The Challenge of Microservices

August 27, 2024 · 9 min read

Managing Member of the LLC

Microservices are often necessary, but unfortunately they bring with them some baggage.

info

This is the second part of a 3-part blog series:

The Promise of Microservices
[This Post] The Challenge with Microservices
Workflow and Microservices: A Match Made in Heaven

Last week, I blogged about the problems that microservices solve, and why they are not only beneficial but necessary in some cases (a good bellwether is the size of your engineering team: beyond 1 or 2 dozen engineers, you will probably start to feel some problems that can be solved with microservices).

When done correctly, microservices remove several bottlenecks to scaling your business. However, even well-architected microservices bring significant accidental complexity.

In particular, microservices are:

Harder to observe and debug.
Harder to make reliable in the case of infrastructure or sofware failures.
More complex to maintain and evolve with changing business practices.

In this article we will explore how the above problems arise from two key facts:

Microservices are distributed.
Microservices are choreographed without a leader.

note

Microservices bring with them additional challenges around operationalization and deployment. However, those challenges are out-of-scope for this blog post as we instead choose to focus on the challenges faced by application development teams rather than operations teams.

The Nature of Microservices

As I described in last week's blog:

The term "microservices" refers to a software architecture wherein an enterprise application comprises a collection of small, loosely coupled, and independently deployable services (these small services are called "microservices" in contrast to larger monoliths). Each microservice focuses on a specific business capability and communicates with other services over a network, typically through API's, streaming platforms, or message queues.
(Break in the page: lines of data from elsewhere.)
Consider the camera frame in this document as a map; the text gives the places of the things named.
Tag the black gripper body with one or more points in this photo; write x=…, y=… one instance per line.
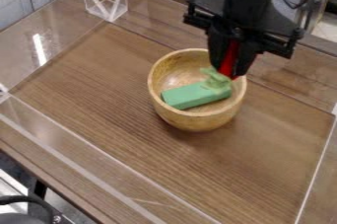
x=273, y=30

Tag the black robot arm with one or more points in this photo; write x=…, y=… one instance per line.
x=253, y=6

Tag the wooden bowl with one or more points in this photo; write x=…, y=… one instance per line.
x=177, y=69

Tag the green rectangular block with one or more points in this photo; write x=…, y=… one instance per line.
x=193, y=95

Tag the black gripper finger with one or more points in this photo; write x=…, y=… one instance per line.
x=218, y=44
x=243, y=54

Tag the red plush fruit green leaf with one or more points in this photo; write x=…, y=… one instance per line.
x=218, y=76

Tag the clear acrylic tray wall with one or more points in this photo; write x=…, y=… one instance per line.
x=110, y=191

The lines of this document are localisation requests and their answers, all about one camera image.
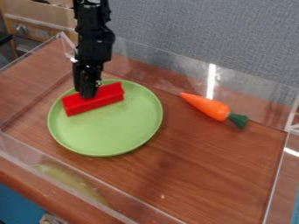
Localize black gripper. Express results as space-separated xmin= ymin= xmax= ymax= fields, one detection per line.
xmin=72 ymin=25 xmax=116 ymax=99

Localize red rectangular block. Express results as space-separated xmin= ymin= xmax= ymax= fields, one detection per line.
xmin=61 ymin=81 xmax=125 ymax=116

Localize green round plate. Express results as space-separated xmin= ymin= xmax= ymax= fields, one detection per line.
xmin=46 ymin=79 xmax=164 ymax=157

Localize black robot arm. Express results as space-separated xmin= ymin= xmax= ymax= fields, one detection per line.
xmin=72 ymin=0 xmax=116 ymax=99

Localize cardboard box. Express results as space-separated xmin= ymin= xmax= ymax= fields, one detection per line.
xmin=0 ymin=0 xmax=76 ymax=28

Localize clear acrylic tray walls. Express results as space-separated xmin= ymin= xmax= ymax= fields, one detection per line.
xmin=0 ymin=36 xmax=299 ymax=224

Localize orange toy carrot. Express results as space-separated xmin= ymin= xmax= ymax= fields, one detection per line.
xmin=180 ymin=93 xmax=248 ymax=129

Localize clear acrylic corner bracket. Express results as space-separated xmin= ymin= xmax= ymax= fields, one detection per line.
xmin=57 ymin=31 xmax=76 ymax=61

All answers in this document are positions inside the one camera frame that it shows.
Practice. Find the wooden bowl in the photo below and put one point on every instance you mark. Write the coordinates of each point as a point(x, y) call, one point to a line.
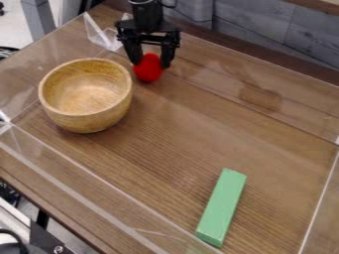
point(86, 94)

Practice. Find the red plush strawberry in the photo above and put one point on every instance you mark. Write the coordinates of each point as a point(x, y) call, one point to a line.
point(148, 70)

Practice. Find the clear acrylic corner bracket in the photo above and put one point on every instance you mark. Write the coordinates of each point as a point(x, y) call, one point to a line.
point(103, 38)

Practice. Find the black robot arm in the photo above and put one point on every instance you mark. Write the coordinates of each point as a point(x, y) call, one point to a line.
point(147, 28)

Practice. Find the grey post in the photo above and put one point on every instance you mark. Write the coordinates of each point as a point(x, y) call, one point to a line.
point(39, 16)

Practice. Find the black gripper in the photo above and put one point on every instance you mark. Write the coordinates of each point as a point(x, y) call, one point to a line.
point(164, 35)

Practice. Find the clear acrylic front wall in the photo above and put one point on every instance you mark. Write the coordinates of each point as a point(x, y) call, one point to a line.
point(112, 221)

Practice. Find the green rectangular block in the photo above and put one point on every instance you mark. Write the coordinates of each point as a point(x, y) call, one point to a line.
point(218, 215)

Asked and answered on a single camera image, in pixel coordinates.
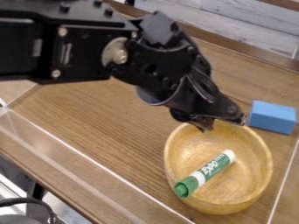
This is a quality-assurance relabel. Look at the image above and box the black metal table leg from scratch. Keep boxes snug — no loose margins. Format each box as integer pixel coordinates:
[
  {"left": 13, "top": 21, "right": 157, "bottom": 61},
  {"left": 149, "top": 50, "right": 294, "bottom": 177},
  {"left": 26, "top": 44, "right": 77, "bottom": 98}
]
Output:
[{"left": 30, "top": 182, "right": 45, "bottom": 200}]

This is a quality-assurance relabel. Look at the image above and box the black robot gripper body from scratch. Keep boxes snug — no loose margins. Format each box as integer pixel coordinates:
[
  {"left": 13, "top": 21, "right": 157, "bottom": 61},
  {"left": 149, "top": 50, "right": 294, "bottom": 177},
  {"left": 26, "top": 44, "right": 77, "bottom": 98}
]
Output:
[{"left": 101, "top": 11, "right": 212, "bottom": 123}]

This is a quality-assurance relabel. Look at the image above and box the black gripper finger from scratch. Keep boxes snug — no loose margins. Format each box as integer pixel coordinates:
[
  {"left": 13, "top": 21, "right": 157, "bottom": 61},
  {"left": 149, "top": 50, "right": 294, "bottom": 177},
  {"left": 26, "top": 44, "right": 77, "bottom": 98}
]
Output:
[
  {"left": 188, "top": 68, "right": 246, "bottom": 125},
  {"left": 190, "top": 115, "right": 214, "bottom": 132}
]

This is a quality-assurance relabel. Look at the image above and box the blue foam block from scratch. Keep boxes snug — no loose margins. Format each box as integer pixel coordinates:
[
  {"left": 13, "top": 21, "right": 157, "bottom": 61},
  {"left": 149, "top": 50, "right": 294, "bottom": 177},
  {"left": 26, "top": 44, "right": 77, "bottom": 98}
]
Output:
[{"left": 248, "top": 101, "right": 296, "bottom": 135}]

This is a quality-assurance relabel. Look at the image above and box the black cable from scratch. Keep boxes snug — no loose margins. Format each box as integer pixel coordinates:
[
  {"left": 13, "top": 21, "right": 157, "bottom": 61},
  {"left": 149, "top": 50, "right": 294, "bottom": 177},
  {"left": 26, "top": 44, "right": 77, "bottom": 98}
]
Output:
[{"left": 0, "top": 197, "right": 60, "bottom": 224}]

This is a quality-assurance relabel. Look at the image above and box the green and white marker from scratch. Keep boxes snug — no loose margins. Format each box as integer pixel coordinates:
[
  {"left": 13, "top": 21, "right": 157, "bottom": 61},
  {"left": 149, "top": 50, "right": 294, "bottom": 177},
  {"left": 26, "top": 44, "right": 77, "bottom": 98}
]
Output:
[{"left": 173, "top": 150, "right": 236, "bottom": 199}]

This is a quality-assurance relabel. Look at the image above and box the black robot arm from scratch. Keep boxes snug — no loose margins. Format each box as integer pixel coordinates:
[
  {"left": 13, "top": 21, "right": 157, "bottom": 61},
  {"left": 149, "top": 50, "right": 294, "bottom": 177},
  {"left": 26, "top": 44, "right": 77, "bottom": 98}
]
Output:
[{"left": 0, "top": 0, "right": 245, "bottom": 130}]

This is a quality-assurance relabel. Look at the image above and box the brown wooden bowl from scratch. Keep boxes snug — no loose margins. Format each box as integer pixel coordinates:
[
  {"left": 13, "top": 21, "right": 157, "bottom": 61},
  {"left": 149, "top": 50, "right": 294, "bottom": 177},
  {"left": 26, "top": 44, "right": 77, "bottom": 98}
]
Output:
[{"left": 162, "top": 121, "right": 273, "bottom": 215}]
Crucially, a single microservice implements technical logic for a specific domain, or bounded context, within the larger company. In contrast, a comprehensive business process requires interacting with technology and people across many business domains. The classic example of microservices architecture, e-commerce checkout, involves at least shipping, billing, notifications, inventory, and orders.

In the rest of this blog post we will examine microservices through the the lense of e-commerce checkout flow. To start with a simple use-case, the logical flow we will consider is:

When an order is placed, we create a record in a database in the orders service.
We then reserve inventory (and ensure that the item is in stock) in the inventory service.
We charge the customer using the payments service.
Next, we ship the item using the shipping service.
Finally, the notifications service notifies the customer that the parcel is on its way.

Simple e-commerce workflow

Microservices are Distributed

Recall that each service (in the workflow diagram above, each box) is its own deployable artifact. That means that the happy-path business process described above will involve five different software systems from start-to-finish.

In the above workflow diagram, each arrow can be accurately interpreted in two ways:

The logical flow of the business process.
The physical flow of information between microservices, either through network RPC calls or through a message broker like Apache Kafka.

Guess what! This means we have a distributed system by definition. As Splunk writes in a blog post:

A distributed system is simply any environment where multiple computers or devices are working on a variety of tasks and components, all spread across a network.

You need to look no further than the Fallacies of Distributed Computing (written by Sun Microsystems Fellow L. Peter Deutsch in 1994) to see that this means that microservices are no easy task.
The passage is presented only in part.